What this task involves: Pull out every line below that contains the word "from".

*** Opening of Material provided ***

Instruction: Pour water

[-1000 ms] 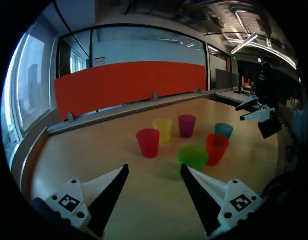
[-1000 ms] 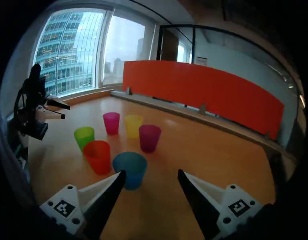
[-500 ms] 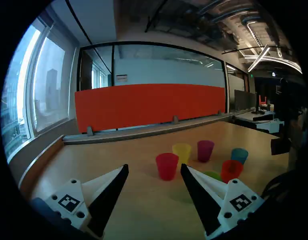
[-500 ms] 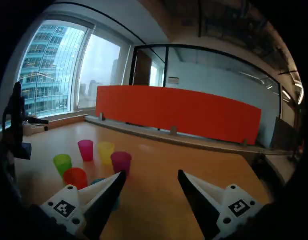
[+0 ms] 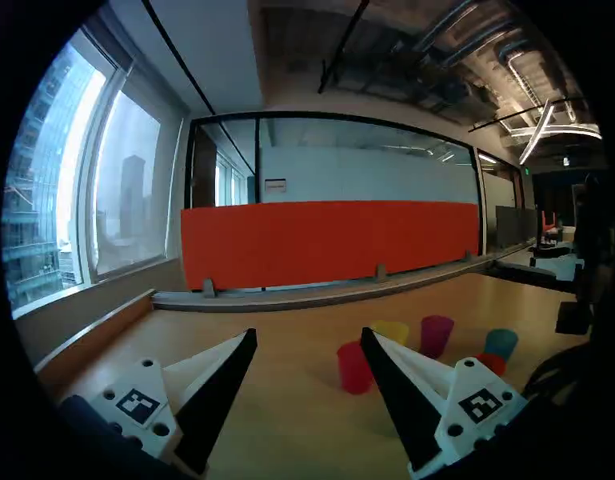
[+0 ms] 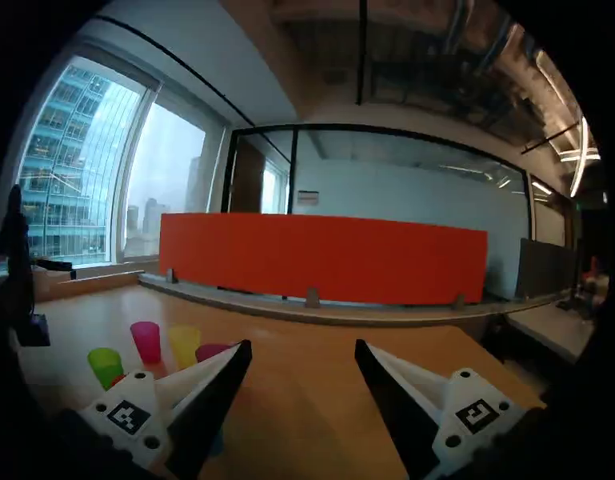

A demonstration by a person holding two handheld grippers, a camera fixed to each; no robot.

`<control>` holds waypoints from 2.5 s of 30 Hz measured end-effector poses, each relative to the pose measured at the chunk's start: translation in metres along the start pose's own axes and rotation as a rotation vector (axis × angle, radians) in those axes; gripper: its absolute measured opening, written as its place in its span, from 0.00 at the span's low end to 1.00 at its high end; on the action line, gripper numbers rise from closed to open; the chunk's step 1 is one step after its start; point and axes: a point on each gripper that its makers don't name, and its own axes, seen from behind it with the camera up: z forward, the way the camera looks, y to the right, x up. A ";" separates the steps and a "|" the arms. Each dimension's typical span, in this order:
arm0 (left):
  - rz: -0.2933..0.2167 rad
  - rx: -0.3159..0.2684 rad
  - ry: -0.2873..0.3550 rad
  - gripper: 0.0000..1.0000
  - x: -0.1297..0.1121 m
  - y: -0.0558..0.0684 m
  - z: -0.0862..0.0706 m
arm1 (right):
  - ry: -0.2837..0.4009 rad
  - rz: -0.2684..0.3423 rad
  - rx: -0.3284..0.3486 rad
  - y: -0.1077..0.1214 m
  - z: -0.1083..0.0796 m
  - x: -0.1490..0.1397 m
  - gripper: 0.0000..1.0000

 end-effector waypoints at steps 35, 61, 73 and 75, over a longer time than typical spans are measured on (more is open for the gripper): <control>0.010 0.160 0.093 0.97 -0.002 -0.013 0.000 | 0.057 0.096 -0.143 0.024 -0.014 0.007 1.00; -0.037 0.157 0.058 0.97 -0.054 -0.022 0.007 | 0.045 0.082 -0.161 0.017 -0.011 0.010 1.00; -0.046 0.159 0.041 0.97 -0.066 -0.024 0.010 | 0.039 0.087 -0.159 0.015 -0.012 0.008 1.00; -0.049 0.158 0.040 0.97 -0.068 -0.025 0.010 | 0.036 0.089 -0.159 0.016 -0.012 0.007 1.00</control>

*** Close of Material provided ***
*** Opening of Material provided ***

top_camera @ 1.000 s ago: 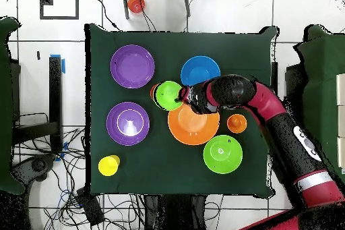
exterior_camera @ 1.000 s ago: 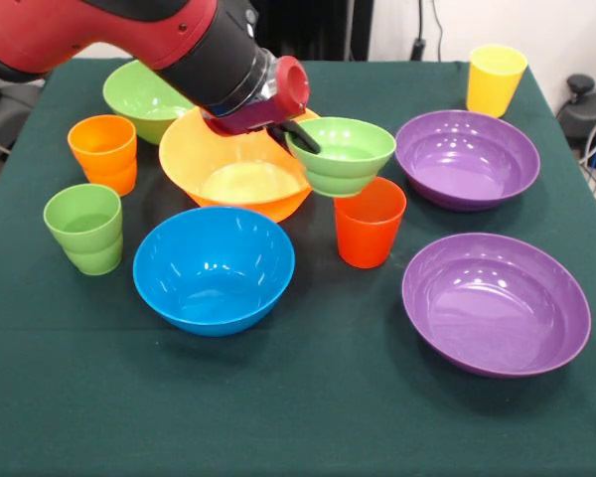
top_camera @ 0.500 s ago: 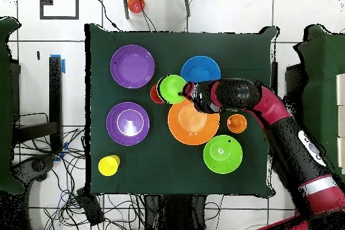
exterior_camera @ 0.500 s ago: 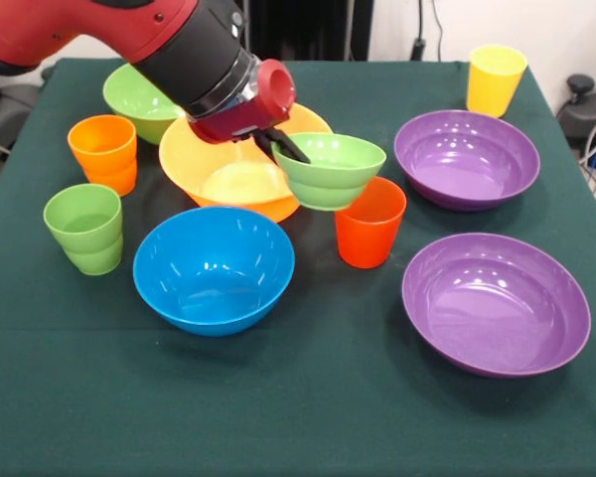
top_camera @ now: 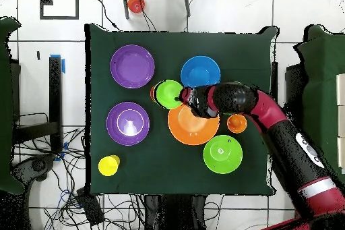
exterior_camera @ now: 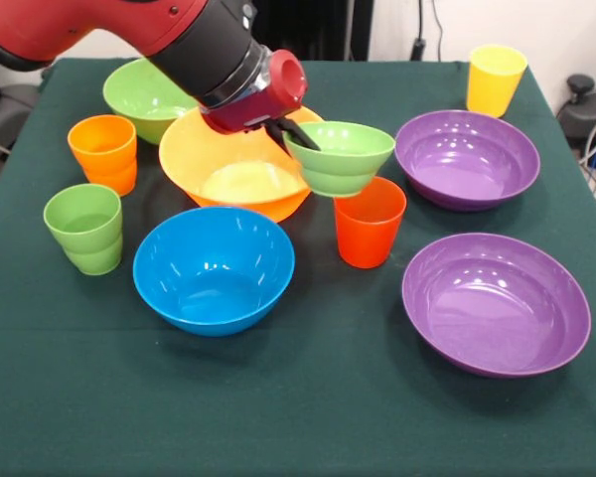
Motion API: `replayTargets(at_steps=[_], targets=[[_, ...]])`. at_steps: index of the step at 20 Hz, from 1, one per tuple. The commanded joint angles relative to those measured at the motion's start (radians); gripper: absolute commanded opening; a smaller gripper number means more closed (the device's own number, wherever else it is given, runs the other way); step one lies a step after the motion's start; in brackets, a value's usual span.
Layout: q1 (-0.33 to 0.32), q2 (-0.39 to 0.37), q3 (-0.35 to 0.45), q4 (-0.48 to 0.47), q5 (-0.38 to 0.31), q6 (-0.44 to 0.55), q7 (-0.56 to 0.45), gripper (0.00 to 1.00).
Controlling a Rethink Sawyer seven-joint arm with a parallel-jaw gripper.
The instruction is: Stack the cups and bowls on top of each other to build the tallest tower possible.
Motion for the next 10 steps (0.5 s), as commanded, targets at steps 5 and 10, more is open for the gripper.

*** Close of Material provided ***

Result for this task:
`<control>` holds waypoints from 2.5 s of 30 Hz measured end-effector poses, each relative to the pose measured at the chunk's start: translation in metres along the start pose's own axes and rotation as a rotation vector (axis × angle, radians) in those axes; gripper: its absolute measured opening, written as its place in its span, from 0.00 at the span's low end to 1.00 at its high end; on the action line, gripper numbers rise from closed to open; the chunk's step 1 is one step after its start; point and axes: a point on each gripper that its makers don't name, and its own axes, seen from behind it with the camera up: z forward, the way the camera looks, y to the right, x up. A ";" separates the steps and a "|" the arms. Each dimension's typical span, in this order:
Motion API: `replayTargets(at_steps=[_], targets=[[_, ...]])`. at_steps: index of the step at 20 Hz, from 1, one per tuple. The commanded joint angles relative to those measured at the motion's start (radians); gripper: absolute commanded opening; a smaller gripper number means more closed (the device's own number, wherever else it is given, runs the other way); step one lies a step after the motion's start; in brackets, a value's usual span.

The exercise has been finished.